BLEEN : Pour le cas particulier de Madagascar, la dégradation de l’environnement obéit généralement à des logiques économiques. Comment peut-on concilier les interactions des malgaches avec l’environnement sans pour autant renoncer au développement ?
R.R. : Je pense qu’il faut vraiment appuyer les acteurs. Il faut des preuves que la réconciliation entre le développement et l’environnement est finalement possible. Ce qui était réjouissant durant la conférence sur la biodiversité et le développement qui s’est tenue à l’Université d’Antananarivo le vendredi 1er mars. Il faut multiplier les preuves que c’est possible. Après, il faut une politique publique. Faire en sorte qu’à un moment, toutes les preuves se transforment en orientation fixées par le gouvernement. Et cela n’est pas toujours facile parce qu’il y a des gens qui ont intérêt dans le système actuel. Il faut les bouger, inventer de nouveaux équilibres qui sont plus favorables.
On était très heureux de cette conférence. Le nouveau ministre vient lui-même du secteur privé et de la société civile. On a vu qu’il y avait de la confiance entre eux. Maintenant, il faut que cela aide à ce que le pays ait une trajectoire de développement et de développement durable en même temps. Plus ambitieuse sans doute mais il faut qu’on montre que c’est possible, que ce n’est pas seulement une injonction internationale mais que c’est le pays lui-même qui le fait. Le pays est en risque. Vous avez raison, les rythmes de déforestation sont rapides. Il faut éviter d’être dans une spirale négative. Il faut trouver un chemin positif.
BLEEN : Si vous avez des recommandations à émettre pour Madagascar, quelles seraient-elles ?

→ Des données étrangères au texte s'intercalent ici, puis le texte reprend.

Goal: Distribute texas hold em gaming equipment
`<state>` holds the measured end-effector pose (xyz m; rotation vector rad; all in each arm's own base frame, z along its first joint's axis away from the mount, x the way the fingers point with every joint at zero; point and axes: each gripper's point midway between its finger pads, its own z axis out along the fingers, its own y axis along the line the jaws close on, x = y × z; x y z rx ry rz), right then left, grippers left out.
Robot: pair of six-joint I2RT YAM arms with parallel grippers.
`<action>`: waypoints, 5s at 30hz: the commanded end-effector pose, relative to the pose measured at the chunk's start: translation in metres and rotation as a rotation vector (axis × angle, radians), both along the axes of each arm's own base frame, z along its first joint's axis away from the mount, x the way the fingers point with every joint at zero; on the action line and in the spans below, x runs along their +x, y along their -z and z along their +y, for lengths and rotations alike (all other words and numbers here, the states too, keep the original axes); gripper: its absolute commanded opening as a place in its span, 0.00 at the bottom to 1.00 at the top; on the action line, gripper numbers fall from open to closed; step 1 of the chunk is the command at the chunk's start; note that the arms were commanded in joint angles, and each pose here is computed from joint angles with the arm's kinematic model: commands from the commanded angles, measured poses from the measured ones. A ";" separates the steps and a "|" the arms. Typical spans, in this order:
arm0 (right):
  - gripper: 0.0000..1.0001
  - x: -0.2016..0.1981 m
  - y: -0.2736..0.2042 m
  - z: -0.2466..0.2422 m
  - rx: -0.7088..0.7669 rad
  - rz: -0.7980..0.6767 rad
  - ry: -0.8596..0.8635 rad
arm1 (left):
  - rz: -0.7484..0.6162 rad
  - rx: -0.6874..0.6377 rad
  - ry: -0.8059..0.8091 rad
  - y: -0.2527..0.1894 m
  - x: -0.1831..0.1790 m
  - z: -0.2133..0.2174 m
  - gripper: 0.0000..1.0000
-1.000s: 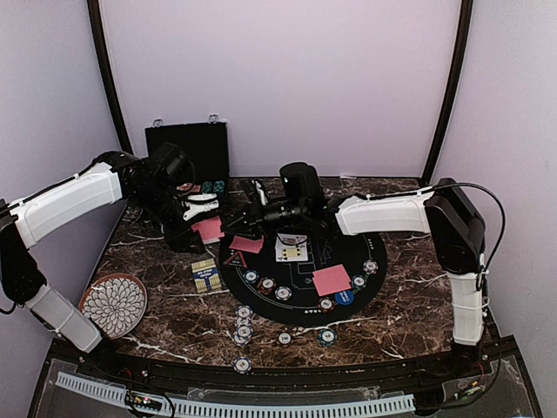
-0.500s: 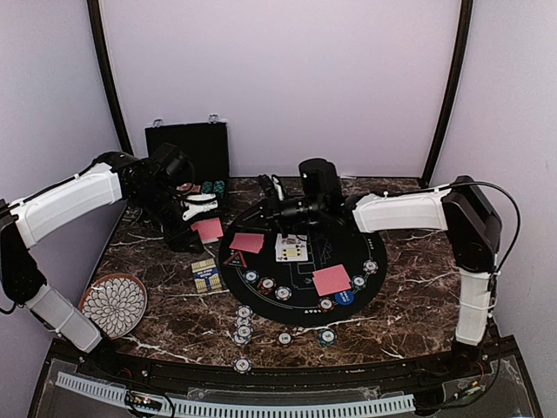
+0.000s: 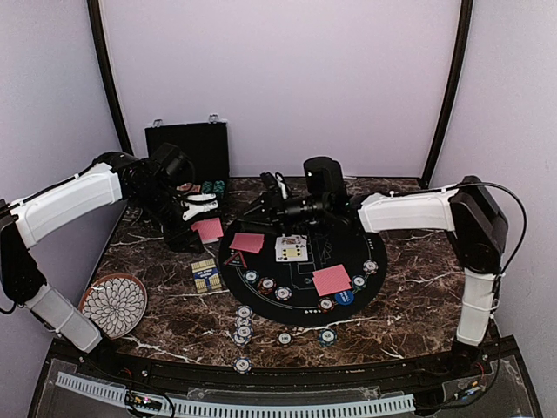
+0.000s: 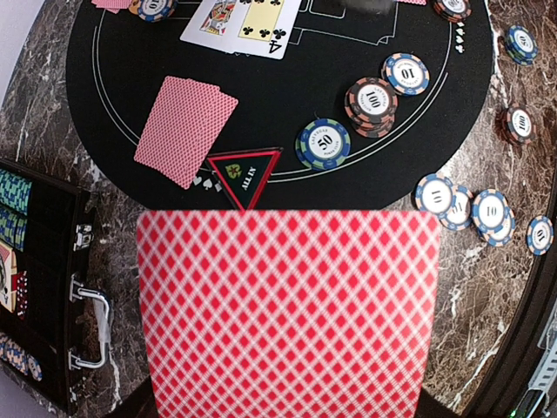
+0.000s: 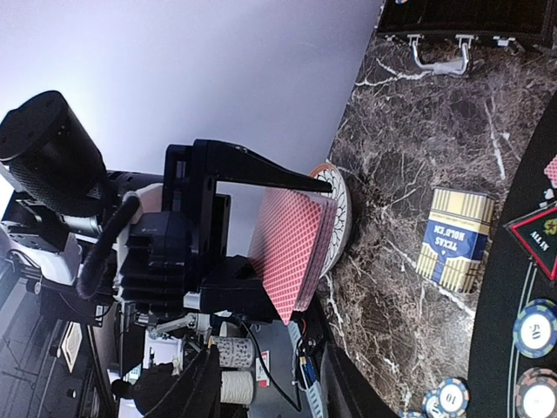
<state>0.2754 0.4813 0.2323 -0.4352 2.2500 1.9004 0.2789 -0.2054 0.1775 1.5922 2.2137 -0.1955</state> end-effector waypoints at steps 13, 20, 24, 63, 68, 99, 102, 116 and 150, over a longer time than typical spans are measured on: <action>0.34 -0.018 0.003 0.050 0.068 0.026 -0.105 | -0.035 -0.043 0.008 -0.017 0.000 -0.003 0.00; 0.26 -0.017 0.002 0.055 0.083 0.038 -0.113 | -0.035 -0.045 0.007 -0.018 0.000 -0.003 0.00; 0.23 -0.018 0.003 0.057 0.083 0.044 -0.119 | -0.039 -0.045 0.008 -0.019 0.000 -0.003 0.00; 0.00 0.020 0.008 -0.045 -0.107 -0.049 0.074 | -0.036 -0.018 0.001 -0.011 -0.002 0.003 0.00; 0.00 0.025 0.009 -0.074 -0.158 -0.068 0.122 | -0.037 -0.002 -0.005 -0.006 -0.001 0.005 0.00; 0.00 0.046 0.109 -0.136 -1.712 -0.746 0.287 | -0.056 0.006 -0.015 -0.014 -0.003 0.011 0.00; 0.00 0.042 0.125 -0.123 -1.691 -0.731 0.246 | -0.055 0.003 -0.014 -0.014 -0.004 0.010 0.00; 0.34 0.022 0.175 -0.062 -1.488 -0.599 0.141 | -0.056 0.000 -0.011 -0.015 -0.003 0.009 0.00; 0.64 0.072 0.105 -0.103 -0.569 -0.110 0.292 | -0.035 -0.012 -0.003 -0.014 -0.004 0.005 0.00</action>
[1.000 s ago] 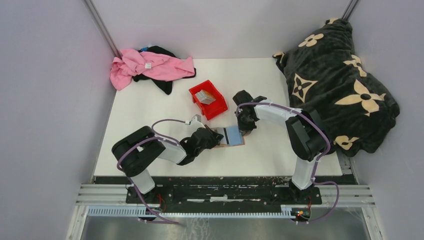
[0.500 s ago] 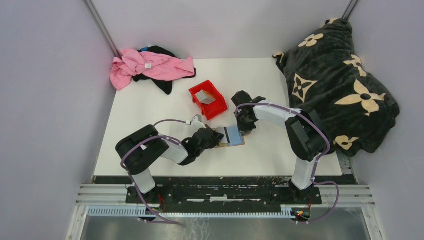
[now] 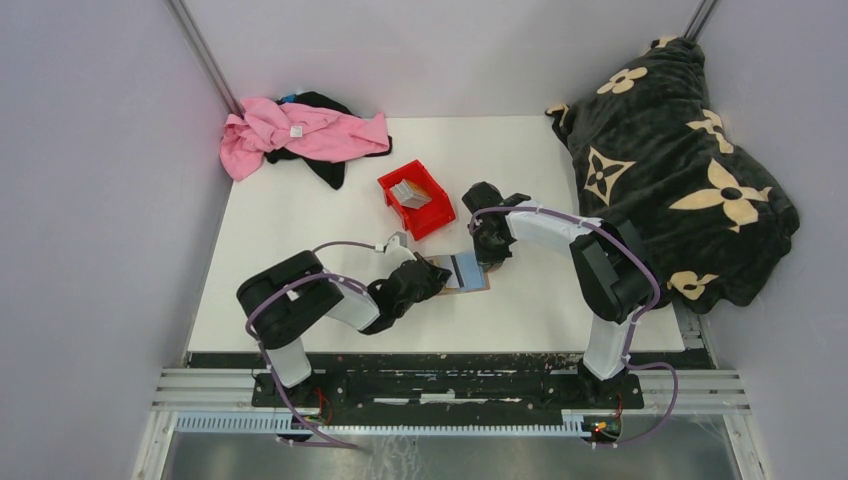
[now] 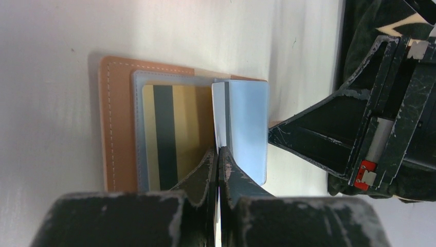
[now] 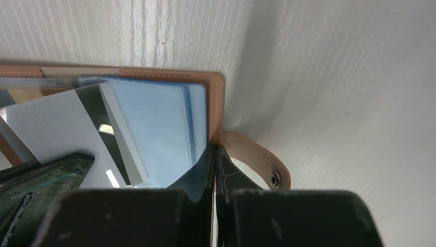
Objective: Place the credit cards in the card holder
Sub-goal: Insert the credit card into the card holder.
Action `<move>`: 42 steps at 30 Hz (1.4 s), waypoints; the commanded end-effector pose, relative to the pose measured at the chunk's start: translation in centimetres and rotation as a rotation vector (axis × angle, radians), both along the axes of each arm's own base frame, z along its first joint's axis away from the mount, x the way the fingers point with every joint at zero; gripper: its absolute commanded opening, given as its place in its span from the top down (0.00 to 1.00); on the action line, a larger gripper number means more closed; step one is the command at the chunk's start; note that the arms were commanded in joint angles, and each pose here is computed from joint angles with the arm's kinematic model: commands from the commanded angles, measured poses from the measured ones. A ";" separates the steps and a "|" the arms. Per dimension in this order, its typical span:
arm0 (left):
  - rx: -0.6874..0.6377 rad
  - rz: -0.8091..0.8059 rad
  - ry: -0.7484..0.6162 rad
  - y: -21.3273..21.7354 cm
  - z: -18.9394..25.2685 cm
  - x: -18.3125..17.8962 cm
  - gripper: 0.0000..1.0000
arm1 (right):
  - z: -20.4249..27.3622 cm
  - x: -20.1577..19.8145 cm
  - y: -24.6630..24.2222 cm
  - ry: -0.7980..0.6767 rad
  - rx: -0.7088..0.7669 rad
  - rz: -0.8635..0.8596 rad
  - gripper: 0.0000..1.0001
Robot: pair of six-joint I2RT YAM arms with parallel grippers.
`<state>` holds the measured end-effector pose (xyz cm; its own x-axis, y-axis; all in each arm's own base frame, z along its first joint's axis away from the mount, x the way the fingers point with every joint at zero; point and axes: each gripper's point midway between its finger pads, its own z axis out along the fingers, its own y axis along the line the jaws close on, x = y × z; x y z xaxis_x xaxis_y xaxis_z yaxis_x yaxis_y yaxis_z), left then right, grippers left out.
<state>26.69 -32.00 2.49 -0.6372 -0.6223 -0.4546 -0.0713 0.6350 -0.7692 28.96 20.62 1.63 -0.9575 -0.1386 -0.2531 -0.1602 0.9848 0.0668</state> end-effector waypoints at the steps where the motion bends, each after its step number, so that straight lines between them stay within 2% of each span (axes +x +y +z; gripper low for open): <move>1: 0.180 -0.068 0.136 1.9 -5.6 -3.9 0.97 | -0.6 -0.6 0.0 0.026 -0.026 0.012 0.99; 10: 0.187 -0.070 0.160 2.4 -6.3 -5.0 0.97 | -0.7 -0.5 0.3 0.028 -0.023 0.014 0.99; 16: 0.202 -0.112 0.163 0.9 -6.6 -4.6 0.96 | -0.8 -0.7 0.4 0.034 -0.025 0.020 0.99; 18: 0.223 -0.130 0.177 0.6 -6.9 -4.7 0.91 | -0.8 -0.7 0.5 0.034 -0.025 0.023 0.99; 28: 0.309 -0.157 0.240 1.5 -7.6 -5.7 0.55 | -0.6 -0.6 0.5 0.027 -0.030 0.028 0.99; 36: 0.405 -0.096 0.229 4.4 -6.0 -5.8 0.47 | -0.3 -0.3 0.7 0.018 -0.027 0.027 0.99; 42: 0.447 -0.101 0.185 4.3 -4.0 -4.9 0.46 | -0.2 -0.4 0.6 0.016 -0.025 0.026 0.99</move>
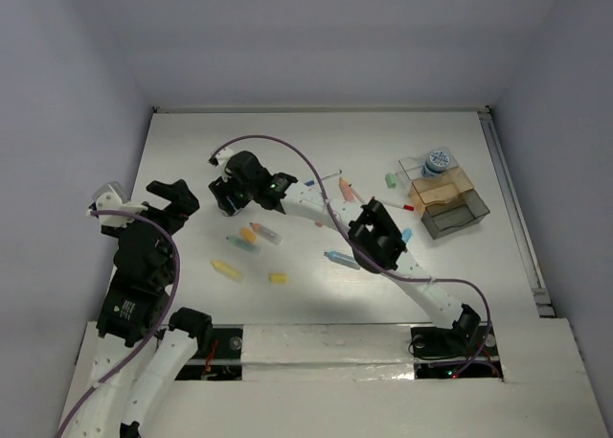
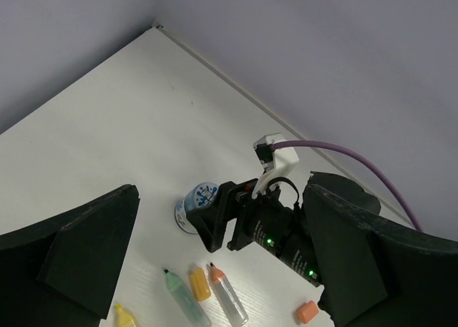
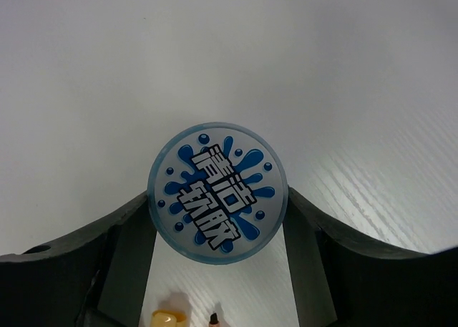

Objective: Sort the stationery into containers
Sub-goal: Pick up the stationery from the center of the board.

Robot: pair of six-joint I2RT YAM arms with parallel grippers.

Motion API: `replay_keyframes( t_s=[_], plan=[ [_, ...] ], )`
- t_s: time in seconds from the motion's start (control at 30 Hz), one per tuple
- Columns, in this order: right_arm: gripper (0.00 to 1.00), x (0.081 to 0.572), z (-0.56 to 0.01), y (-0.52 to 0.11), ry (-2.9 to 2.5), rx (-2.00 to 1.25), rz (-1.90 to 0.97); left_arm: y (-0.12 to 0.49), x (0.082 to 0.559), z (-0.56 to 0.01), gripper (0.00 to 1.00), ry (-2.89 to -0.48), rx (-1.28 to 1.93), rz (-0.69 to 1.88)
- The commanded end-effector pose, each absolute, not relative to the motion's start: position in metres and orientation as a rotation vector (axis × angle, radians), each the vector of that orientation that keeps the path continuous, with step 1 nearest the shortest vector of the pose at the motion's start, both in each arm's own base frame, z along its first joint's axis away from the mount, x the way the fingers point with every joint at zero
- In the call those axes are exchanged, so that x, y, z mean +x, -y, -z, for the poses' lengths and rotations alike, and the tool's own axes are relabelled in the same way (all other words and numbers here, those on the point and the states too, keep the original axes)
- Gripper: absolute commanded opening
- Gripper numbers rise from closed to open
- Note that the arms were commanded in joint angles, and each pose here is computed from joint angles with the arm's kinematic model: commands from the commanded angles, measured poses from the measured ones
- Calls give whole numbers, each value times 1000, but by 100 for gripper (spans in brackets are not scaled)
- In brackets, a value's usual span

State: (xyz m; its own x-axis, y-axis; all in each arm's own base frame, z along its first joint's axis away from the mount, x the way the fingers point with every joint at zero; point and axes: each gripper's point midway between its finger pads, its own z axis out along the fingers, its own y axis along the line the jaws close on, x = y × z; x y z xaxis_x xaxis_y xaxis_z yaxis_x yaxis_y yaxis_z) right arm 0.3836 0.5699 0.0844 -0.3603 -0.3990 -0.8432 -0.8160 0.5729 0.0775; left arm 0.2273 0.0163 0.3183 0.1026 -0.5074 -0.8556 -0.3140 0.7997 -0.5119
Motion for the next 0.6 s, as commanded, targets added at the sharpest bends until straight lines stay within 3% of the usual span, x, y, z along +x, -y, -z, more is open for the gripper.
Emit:
replay_keyframes(
  t_s=[0.0,0.2,0.3,0.43,0.57],
  plan=[
    [57,392,-121,-587,-1864,-896,-675,-15,226,-336,99,-1444,-675,201],
    [48,414,-178,-581,-1751,-773,-607,-3,232,-334,99,-1464,-604,230],
    [47,441,-246,-537,-1684,-604,-611,11,234,-335,99,-1487,-511,271],
    [45,449,-289,-436,-1700,-406,-613,45,237,-336,99,-1508,-299,374],
    [45,456,-289,-318,-1766,-218,-460,100,228,-341,99,-1501,13,581]
  ],
)
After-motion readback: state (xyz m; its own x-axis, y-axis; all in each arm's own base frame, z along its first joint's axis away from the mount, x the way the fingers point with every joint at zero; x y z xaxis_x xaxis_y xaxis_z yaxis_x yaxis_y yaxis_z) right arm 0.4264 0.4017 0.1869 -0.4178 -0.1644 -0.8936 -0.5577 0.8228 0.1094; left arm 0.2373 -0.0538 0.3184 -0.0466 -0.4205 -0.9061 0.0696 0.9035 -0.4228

R.R. Je pense que je serais très immodeste en ne venant que deux jours et demi à Madagascar et de faire des recommandations à vous, à ceux qui savent et qui font. Ma visite est d’abord une marque de respect, une marque d’attention et d’amitié. Et puis, c’était également une opportunité de repérer des gens qui ont des solutions, des solutions malgaches qui nous intéressent et qui sont innovantes. C’est intéressant de voir de l’impact et de la qualité. Il y a des solutions qui naissent et c’est quelque chose qu’on peut faire ailleurs en fait.